For each input dataframe, we try to identify the rows that represents a song we already saw and for which we already have an instance. We use a similarity score between the 'Title && Artist'string combinations to know whether we have seen that song before(i.e we already have a track instance for a given item). For example, comparing 'Bad Guy && Billie Eilish' and 'Bad Guy (Radio Edit) && Billie Eilish' will return a high similarity score. We create or update track instances as needed. Additionally, for each track instance, we record in which dataframe we gathered information from (using the row index)

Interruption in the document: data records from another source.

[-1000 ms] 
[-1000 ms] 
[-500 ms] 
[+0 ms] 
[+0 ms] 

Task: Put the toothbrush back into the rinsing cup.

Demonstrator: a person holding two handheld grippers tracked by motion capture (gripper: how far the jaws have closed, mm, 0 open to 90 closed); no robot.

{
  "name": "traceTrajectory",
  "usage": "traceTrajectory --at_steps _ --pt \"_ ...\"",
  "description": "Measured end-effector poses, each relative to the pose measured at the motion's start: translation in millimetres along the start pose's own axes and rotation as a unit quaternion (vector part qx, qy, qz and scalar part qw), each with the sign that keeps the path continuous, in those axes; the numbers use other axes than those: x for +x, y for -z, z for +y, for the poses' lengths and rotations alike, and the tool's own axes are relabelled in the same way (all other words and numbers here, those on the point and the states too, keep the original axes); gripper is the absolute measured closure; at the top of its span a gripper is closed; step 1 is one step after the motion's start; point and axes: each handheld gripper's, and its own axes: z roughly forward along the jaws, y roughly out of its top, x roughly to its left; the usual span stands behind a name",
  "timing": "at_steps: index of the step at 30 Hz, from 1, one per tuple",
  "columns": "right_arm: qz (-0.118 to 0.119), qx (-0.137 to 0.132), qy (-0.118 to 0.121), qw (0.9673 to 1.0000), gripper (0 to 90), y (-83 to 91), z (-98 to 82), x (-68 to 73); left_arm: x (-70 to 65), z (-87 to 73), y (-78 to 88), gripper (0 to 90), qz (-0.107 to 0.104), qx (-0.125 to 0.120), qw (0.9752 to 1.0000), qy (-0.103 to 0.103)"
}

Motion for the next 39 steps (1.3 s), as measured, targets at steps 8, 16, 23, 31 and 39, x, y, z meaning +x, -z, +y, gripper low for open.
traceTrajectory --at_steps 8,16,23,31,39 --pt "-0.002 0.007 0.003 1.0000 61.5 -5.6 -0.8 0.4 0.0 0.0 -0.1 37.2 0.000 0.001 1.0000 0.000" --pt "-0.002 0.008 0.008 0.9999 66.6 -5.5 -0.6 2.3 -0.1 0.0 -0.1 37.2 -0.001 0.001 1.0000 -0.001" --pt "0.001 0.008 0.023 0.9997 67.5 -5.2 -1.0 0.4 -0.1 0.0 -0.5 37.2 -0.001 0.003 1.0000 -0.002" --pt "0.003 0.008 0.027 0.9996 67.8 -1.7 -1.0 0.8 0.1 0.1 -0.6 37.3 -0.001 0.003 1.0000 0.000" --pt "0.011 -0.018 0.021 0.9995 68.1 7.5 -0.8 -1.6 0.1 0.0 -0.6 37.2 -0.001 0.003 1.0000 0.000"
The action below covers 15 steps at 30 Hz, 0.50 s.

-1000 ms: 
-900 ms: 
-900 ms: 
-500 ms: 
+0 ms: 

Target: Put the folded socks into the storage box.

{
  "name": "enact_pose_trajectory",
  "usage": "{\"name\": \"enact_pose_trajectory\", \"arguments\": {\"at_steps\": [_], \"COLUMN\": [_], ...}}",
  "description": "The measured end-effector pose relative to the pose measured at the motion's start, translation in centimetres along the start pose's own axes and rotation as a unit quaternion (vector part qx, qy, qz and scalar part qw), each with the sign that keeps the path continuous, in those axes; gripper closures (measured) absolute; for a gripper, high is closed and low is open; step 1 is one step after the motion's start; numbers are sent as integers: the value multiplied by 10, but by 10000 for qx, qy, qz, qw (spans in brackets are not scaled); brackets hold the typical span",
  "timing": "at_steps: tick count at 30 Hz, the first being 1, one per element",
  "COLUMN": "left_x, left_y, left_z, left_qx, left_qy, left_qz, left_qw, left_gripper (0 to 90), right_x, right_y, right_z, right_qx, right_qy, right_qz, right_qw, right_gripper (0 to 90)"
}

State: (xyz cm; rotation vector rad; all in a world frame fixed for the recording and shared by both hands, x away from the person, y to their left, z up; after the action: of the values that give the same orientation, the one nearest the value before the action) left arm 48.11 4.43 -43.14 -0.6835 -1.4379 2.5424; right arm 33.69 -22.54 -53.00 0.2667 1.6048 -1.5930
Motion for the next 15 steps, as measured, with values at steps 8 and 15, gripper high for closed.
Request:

For each artist, we track all the songs listened to with the help of a dictionary. While processing our data, we exclude songs that do not contain a Title (‘NaN’), or those we could not find a close match using ‘Title && Artist’ string combination.






















In [None]:
## SequenceMatcher is a class that is available in the difflib package which can be used to compare two input strings. 
# the .ratio() returns the similarity score (float in [0,1])
def similarity (title1, title2):
    return SequenceMatcher(None, title1, title2).ratio()

In [None]:
# This class is going to help us building a reference data structure for all the tracks, 
# looking at all the information available from all the different df we have at our disposal


class Track():
    # the instances of this class are songs, identified using either a combination of their
    # title and artist names, or an identifier when available
    # we track in which file we found the track for (appearance), as well as rating, genre and whether
    # it is in the library or not
    
    def __init__(self, identifier):
        self.identifier = identifier
        self.titles = []
        self.artist = None
        self.is_in_lib = False
        self.appearances = []
        self.genre = []
        self.apple_music_id = []
        self.rating = []
    
    def has_title_name(self, title):
        if title in self.titles:
            return True
        return False
    
    def add_title(self, title):
        self.titles.append(title)
    
    def set_artist(self, artist):
        self.artist = artist
    
    def set_apple_music_id(self, apple_music_id):
        if apple_music_id not in self.apple_music_id:
            self.apple_music_id.append(apple_music_id)
               
    def set_library_flag(self):
        self.is_in_lib = True
    
    def set_genre(self, genre):
        if type(genre) != float:
            if genre not in self.genre:
                self.genre.append(genre.strip())
        
    def add_appearance(self, appearance_dict):
        self.appearances.append(appearance_dict)
        
    def set_rating(self, rating):
        if rating == 'LOVE' or rating == 'LIKE':
            if rating not in self.rating:
                self.rating.append(rating)
        elif rating == 'DISLIKE':
            if rating not in self.rating:
                self.rating.append(rating)
        
        
#Helper functions     
def concatenate_title_artist(title, artist):
    '''
        This function returns a concatenated string without any trailing spaces of the title and
        artist names passed as arguments to the function. The output of this function: Title && Artist
    '''
    return title.strip()+' && '+artist.strip() ###strip() function gets rid of the trailing spaces and the + operator concatenates the two strings in the format Title && Artist

def instantiate_track(title, artist):
    '''
        Creates an instance of the Track class, setting both the title and artist
        names used when creating it (multiple titles may be found latter on and added 
        to the list of titles for this track
    '''
    track_instance = Track(increment)
    track_instance.add_title(title)
    track_instance.set_artist(artist)
    return track_instance
            
def update_track_from_library(track_instance, index, row):
    '''
        For a given track instance, updates the properties of the track using the library
        tracks dataframe:
            - its appearance in the library_tracks_info_df, and at which index
            - the genre and rating of the song when available
            - the flag is_in_lib
            - any of the available identifiers used to identify the track
    '''
    track_instance.set_library_flag()
    track_instance.add_appearance({'source': 'library_tracks', 'df_index':index})
    track_instance.set_genre(row['Genre'])
    if row['Genre'] not in genres_list:
        genres_list.append(row['Genre'])
    track_instance.set_rating(row['Track Like Rating'])
    if str(row['Apple Music Track Identifier'])!='nan':
        track_instance.set_apple_music_id(str(int(row['Apple Music Track Identifier'])))
    else:
        track_instance.set_apple_music_id(str(int(row['Track Identifier'])))
        if str(row['Purchased Track Identifier']) !='nan':
            track_instance.set_apple_music_id(str(int(row['Purchased Track Identifier'])))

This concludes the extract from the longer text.